= GIVEN DATA =

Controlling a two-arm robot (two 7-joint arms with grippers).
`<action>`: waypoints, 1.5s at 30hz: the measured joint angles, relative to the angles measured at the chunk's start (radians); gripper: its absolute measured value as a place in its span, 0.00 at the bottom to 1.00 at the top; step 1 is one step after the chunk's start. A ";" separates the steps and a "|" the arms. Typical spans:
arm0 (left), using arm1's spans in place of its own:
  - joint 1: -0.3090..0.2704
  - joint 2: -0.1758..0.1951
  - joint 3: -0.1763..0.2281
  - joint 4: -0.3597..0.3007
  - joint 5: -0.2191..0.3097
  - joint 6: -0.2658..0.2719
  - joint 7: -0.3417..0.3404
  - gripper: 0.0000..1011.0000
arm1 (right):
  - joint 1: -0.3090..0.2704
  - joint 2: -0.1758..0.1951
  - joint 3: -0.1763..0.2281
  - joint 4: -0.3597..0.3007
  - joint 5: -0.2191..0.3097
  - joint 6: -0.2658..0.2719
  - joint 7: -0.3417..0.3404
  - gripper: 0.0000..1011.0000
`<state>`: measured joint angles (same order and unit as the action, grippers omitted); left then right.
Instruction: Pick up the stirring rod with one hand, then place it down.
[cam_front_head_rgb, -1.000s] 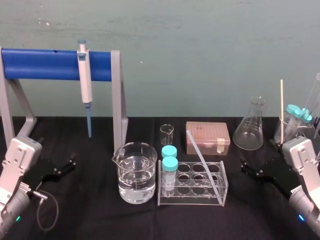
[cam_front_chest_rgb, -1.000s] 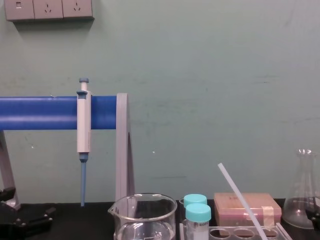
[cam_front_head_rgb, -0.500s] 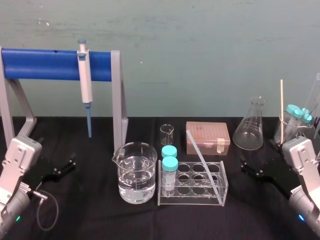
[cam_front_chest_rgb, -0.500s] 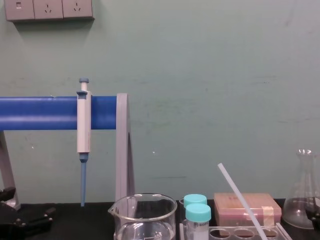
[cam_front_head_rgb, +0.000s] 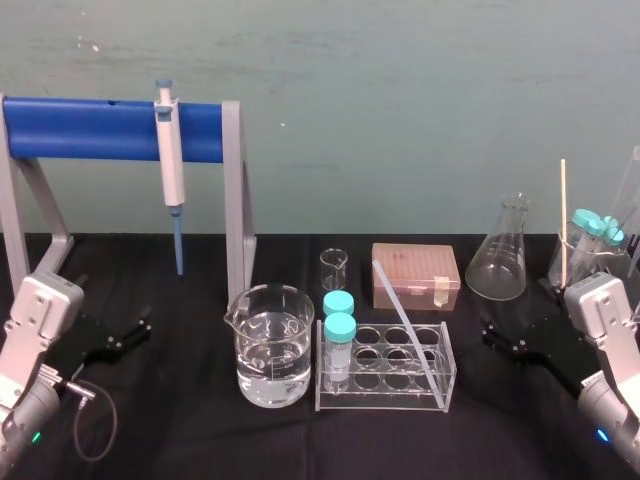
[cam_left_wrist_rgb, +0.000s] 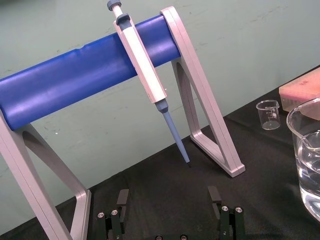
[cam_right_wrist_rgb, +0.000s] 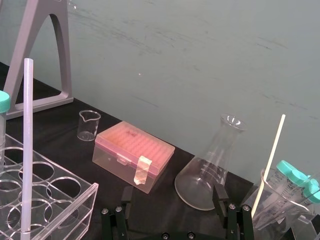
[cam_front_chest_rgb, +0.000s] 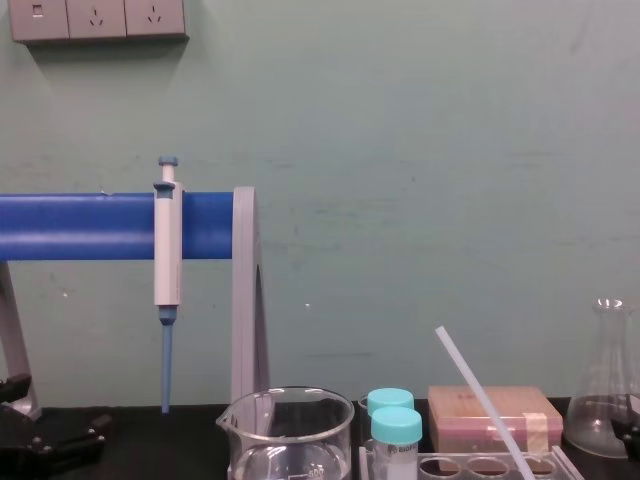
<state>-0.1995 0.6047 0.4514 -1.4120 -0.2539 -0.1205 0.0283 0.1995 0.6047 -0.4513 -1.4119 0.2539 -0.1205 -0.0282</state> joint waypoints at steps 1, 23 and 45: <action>0.000 0.000 0.000 0.000 0.000 0.000 0.000 0.99 | 0.000 0.000 0.000 0.000 0.000 0.000 0.000 0.99; 0.000 0.000 0.000 0.000 0.000 0.000 0.000 0.99 | 0.000 0.000 0.000 0.000 0.000 0.000 0.000 0.99; 0.000 0.000 0.000 0.000 0.000 0.000 0.000 0.99 | 0.007 -0.001 -0.003 -0.011 -0.083 -0.283 0.126 0.99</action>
<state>-0.1996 0.6047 0.4514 -1.4120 -0.2538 -0.1205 0.0283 0.2069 0.6041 -0.4541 -1.4232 0.1711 -0.4036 0.0974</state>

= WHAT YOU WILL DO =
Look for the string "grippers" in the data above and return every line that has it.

= YOUR SOLUTION =
Controlling a two-arm robot (two 7-joint arms with grippers).
`<state>`: measured joint angles (same order and unit as the action, grippers omitted); left then right.

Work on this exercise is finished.